Wuppertaler Mieter frieren: Seit Tagen ohne Heizung im ELBA Zukunftswerk
Rolf-Peter ScheelWuppertaler Mieter frieren: Seit Tagen ohne Heizung im ELBA Zukunftswerk
Mieter im Wuppertaler ELBA Zukunftswerk seit fast einer Woche ohne Heizung
Seit fast einer Woche leben die Mieter des Wuppertaler ELBA Zukunftswerk ohne Heizung – Folge eines Streits um die Fernwärmeversorgung. Ausgelöst wurde die Krise durch einen Rechtskonflikt zwischen dem Vermieter des Gebäudes und den Wuppertaler Stadtwerken (WSW). Zwar liegt ein neuer Vertragsentwurf vor, unterzeichnet ist er jedoch noch nicht.
Der Konflikt eskalierte, als die WSW den bestehenden Wärmeliefervertrag kündigten und die Versorgung des Gebäudes physisch abstellten. Die Anwälte des ELBA Zukunftswerk argumentieren seitdem, dass eine solche Heizungsabstellung ein unverhältnismäßiges Vorgehen sei, das die Mieter unrechtmäßig bestrafe.
Hinter dem Streit steht zudem eine grundsätzliche juristische Frage: Das Landgericht Wuppertal hatte zuvor entschieden, dass die Praxis der WSW, die Fernwärmepreise an die Gaspreise zu koppeln, rechtswidrig sei. Die Stadtwerke legten gegen das Urteil Berufung ein; eine endgültige Entscheidung steht noch aus.

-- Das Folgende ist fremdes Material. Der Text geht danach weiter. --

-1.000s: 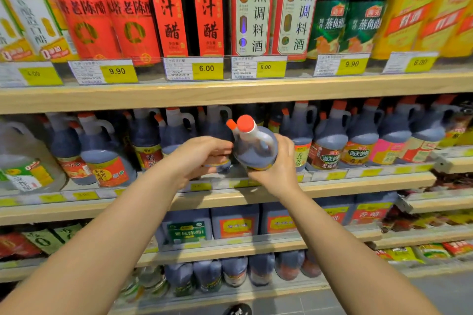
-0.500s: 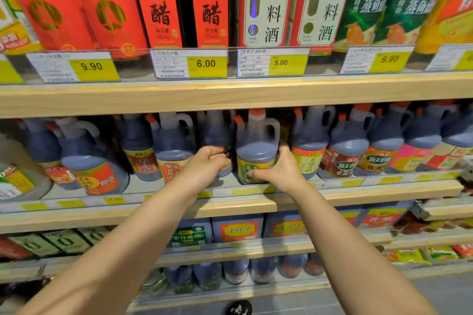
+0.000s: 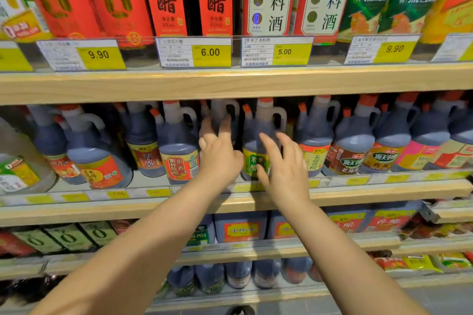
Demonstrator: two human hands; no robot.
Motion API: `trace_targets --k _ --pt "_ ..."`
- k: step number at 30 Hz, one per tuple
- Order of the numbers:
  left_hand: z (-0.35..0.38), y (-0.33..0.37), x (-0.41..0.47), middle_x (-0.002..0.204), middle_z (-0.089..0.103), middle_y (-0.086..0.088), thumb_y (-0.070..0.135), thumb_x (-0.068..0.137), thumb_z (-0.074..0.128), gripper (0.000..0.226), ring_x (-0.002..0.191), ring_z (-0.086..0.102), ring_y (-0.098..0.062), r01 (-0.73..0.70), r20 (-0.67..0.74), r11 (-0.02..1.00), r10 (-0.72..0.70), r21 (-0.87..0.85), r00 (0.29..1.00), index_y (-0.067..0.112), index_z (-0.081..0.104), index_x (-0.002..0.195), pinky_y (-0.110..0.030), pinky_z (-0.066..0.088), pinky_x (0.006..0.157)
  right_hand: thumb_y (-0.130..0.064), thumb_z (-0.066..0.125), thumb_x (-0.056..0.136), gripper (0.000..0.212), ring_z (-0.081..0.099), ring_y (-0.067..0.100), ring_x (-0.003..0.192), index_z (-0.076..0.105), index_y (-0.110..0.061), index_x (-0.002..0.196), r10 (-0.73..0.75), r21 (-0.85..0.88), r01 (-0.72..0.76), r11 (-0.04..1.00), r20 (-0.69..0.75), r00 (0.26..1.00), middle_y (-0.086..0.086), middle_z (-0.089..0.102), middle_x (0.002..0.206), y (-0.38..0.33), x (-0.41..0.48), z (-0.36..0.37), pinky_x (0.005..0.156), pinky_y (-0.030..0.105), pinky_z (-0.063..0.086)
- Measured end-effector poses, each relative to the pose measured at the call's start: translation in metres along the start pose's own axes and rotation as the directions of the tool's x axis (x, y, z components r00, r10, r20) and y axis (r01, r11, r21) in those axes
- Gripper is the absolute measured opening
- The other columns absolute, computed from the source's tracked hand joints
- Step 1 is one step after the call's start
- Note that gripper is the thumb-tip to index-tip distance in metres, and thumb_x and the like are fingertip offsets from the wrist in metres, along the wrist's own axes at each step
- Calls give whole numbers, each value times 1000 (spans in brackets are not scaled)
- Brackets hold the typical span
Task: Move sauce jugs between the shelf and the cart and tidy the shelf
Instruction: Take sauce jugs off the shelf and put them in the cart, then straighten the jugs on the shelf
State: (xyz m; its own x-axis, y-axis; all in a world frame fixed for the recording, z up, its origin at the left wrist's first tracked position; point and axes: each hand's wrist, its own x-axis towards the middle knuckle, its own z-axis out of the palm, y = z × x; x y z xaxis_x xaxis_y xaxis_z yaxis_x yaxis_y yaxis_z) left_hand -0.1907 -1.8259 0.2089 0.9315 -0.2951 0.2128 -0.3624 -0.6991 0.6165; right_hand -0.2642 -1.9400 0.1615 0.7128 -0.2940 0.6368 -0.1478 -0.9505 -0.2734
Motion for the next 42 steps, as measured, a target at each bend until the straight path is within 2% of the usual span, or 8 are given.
trace_targets --k 3,6,8,11,15,26,36,42 --pt "9 -5 16 156 -19 -9 14 78 59 88 145 -2 -37 -26 -32 992 30 125 999 41 11 147 -39 19 117 -34 80 65 81 46 38 122 43 -27 137 40 -168 -28 985 67 997 18 47 136 -16 11 1 84 48 48" --pt "23 -12 30 154 -30 -5 23 79 58 86 144 -13 -40 -21 -17 978 25 207 1000 45 8 145 -48 13 118 -47 70 75 88 25 37 135 19 -35 146 123 -200 -78 977 222 967 13 23 150 -13 19 9 100 48 34" --pt "30 -13 38 152 -34 -3 31 80 59 85 143 -17 -41 8 -11 966 -5 258 1000 47 7 145 -50 8 117 -49 73 72 92 27 37 133 18 -37 145 119 -207 -77 975 202 972 13 22 151 -9 16 16 99 48 34" --pt "38 -13 45 155 -24 -3 37 78 62 71 143 -1 -42 34 -109 978 -11 208 994 44 25 137 -47 16 116 -43 84 56 96 46 41 119 37 -33 139 66 -199 -48 979 85 994 17 38 144 -1 13 26 90 48 44" --pt "48 -18 51 156 0 -9 41 76 62 58 131 23 -45 -7 -228 990 39 139 973 35 39 129 -46 30 106 -37 85 54 98 48 40 114 36 -32 139 12 -165 -4 986 49 999 18 38 144 10 18 28 90 46 45" --pt "56 -25 63 157 -17 -8 39 75 66 61 134 21 -50 -18 -215 989 50 148 975 43 39 129 -47 33 106 -46 85 52 105 50 36 115 32 -36 143 -42 -204 46 978 22 999 16 39 144 20 17 29 89 42 46" --pt "46 -17 42 156 -1 -14 29 67 75 67 133 25 -46 -18 -209 990 47 139 977 37 45 126 -43 38 102 -41 76 71 97 31 34 134 16 -37 148 -69 -160 100 982 187 980 15 16 155 28 29 20 107 40 30" --pt "52 -9 21 155 -3 -15 30 71 73 68 134 22 -46 22 -245 982 25 188 969 42 39 129 -51 42 99 -45 87 51 103 53 36 116 38 -31 140 -101 -250 117 961 74 992 19 43 141 37 29 24 91 40 46"
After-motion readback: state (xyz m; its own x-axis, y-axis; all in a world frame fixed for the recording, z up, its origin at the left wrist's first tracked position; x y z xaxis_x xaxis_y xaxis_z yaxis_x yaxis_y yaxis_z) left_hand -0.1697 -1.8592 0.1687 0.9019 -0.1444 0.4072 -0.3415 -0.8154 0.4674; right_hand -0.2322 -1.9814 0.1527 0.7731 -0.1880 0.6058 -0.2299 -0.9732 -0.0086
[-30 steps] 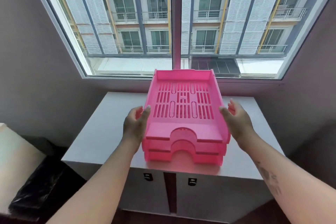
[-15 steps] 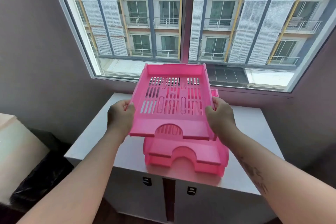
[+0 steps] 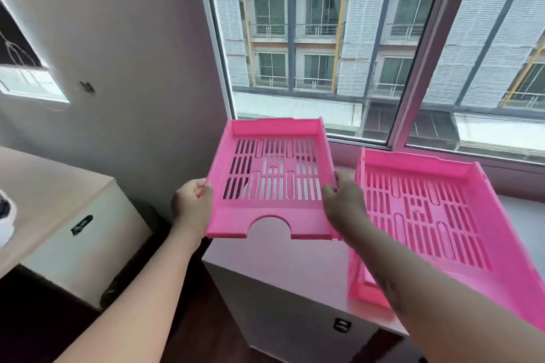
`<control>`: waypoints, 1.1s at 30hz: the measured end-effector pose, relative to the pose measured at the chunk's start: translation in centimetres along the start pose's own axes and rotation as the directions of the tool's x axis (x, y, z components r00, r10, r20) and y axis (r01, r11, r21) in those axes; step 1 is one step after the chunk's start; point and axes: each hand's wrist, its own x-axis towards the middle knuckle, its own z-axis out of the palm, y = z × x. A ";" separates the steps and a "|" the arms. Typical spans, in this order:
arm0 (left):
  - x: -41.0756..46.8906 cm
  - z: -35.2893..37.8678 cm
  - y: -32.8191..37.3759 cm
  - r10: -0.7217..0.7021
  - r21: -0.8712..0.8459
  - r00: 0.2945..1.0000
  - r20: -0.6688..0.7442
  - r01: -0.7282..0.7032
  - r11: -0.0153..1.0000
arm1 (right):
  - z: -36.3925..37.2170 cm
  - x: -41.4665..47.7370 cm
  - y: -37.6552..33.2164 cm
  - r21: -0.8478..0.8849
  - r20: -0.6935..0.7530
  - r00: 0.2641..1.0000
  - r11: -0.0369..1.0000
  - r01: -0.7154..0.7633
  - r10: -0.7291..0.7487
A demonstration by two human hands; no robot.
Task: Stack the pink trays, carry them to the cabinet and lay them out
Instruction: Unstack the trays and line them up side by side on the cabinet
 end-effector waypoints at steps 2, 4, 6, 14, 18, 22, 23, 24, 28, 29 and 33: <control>0.6 0.1 -1.9 -0.025 0.004 0.999 0.024 0.024 1.000 | 1.9 -0.2 0.7 -0.037 0.005 0.999 0.998 -0.050 0.050; 0.6 0.2 -3.7 -0.057 0.018 0.997 0.046 0.056 0.998 | 3.5 -0.5 1.7 -0.079 0.005 0.996 0.992 -0.094 0.094; 0.6 0.5 -5.6 -0.081 0.028 0.995 0.058 0.080 0.996 | 4.7 -0.8 2.6 -0.101 0.012 0.992 0.987 -0.125 0.127; -0.9 1.2 -9.1 -0.146 0.036 0.983 0.115 0.143 0.989 | 6.8 -2.3 6.2 -0.134 0.057 0.972 0.966 -0.220 0.230; 0.2 0.9 -7.3 -0.131 0.083 0.989 0.064 0.126 0.989 | 6.2 -1.7 4.7 -0.098 0.059 0.974 0.972 -0.213 0.219; 2.0 1.7 -3.0 0.062 0.116 0.996 0.060 -0.068 0.991 | 4.0 0.6 1.7 -0.087 0.007 0.996 0.993 -0.082 0.083; 2.2 2.4 -1.7 0.108 0.105 0.991 0.083 -0.117 0.988 | 3.2 1.2 1.0 -0.077 -0.010 0.998 0.995 -0.063 0.063; 2.1 3.2 -0.5 0.143 0.087 0.983 0.113 -0.153 0.984 | 2.3 1.6 0.3 -0.072 -0.030 0.999 0.996 -0.044 0.042; -0.6 8.3 3.4 0.237 0.013 0.928 0.288 -0.252 0.968 | -2.4 2.3 -0.2 -0.127 -0.109 0.993 0.992 0.024 -0.038; -1.7 9.8 4.1 0.259 0.002 0.909 0.328 -0.275 0.961 | -3.9 2.2 0.2 -0.155 -0.126 0.991 0.987 0.030 -0.050; -6.1 15.1 6.8 0.281 -0.031 0.833 0.476 -0.303 0.952 | -11.3 1.6 3.6 -0.234 -0.245 0.969 0.969 -0.073 0.014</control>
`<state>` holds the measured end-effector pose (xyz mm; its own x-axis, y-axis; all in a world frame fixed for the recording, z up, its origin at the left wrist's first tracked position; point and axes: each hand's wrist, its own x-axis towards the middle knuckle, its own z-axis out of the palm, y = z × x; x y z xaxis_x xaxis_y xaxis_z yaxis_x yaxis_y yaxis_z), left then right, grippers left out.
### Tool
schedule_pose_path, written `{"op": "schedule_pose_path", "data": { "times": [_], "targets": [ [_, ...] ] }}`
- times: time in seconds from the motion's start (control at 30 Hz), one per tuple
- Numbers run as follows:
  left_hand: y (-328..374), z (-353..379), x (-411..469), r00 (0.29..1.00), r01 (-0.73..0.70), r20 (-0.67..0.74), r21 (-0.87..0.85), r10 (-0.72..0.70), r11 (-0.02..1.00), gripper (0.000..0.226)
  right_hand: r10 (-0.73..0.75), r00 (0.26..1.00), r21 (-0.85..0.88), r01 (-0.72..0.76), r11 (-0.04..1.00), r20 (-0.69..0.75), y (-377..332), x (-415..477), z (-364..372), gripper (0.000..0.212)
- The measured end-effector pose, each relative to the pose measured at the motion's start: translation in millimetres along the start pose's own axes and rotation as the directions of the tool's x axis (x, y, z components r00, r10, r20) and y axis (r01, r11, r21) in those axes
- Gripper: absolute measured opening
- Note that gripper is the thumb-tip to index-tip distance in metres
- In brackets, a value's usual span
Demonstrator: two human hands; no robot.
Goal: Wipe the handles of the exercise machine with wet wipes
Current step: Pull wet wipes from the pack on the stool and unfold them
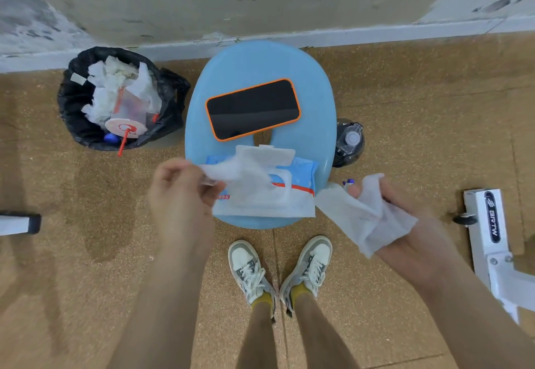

Trotz des laufenden Rechtsstreits haben die WSW die Heizung im ELBA Zukunftswerk bisher nicht wieder in Betrieb genommen. Zwar wurde ein neuer Vertragsvorschlag für die Wärmeversorgung des Gebäudes eingereicht, eine Einigung steht jedoch weiterhin aus.
Während die rechtlichen und vertraglichen Fragen ungeklärt bleiben, leiden die Mieter weiter unter der Heizungsabstellung. Die Berufung der WSW gegen die gerichtliche Entscheidung zu den Preisen wird noch geprüft – die Zukunft der Wärmeversorgung des Gebäudes bleibt damit ungewiss.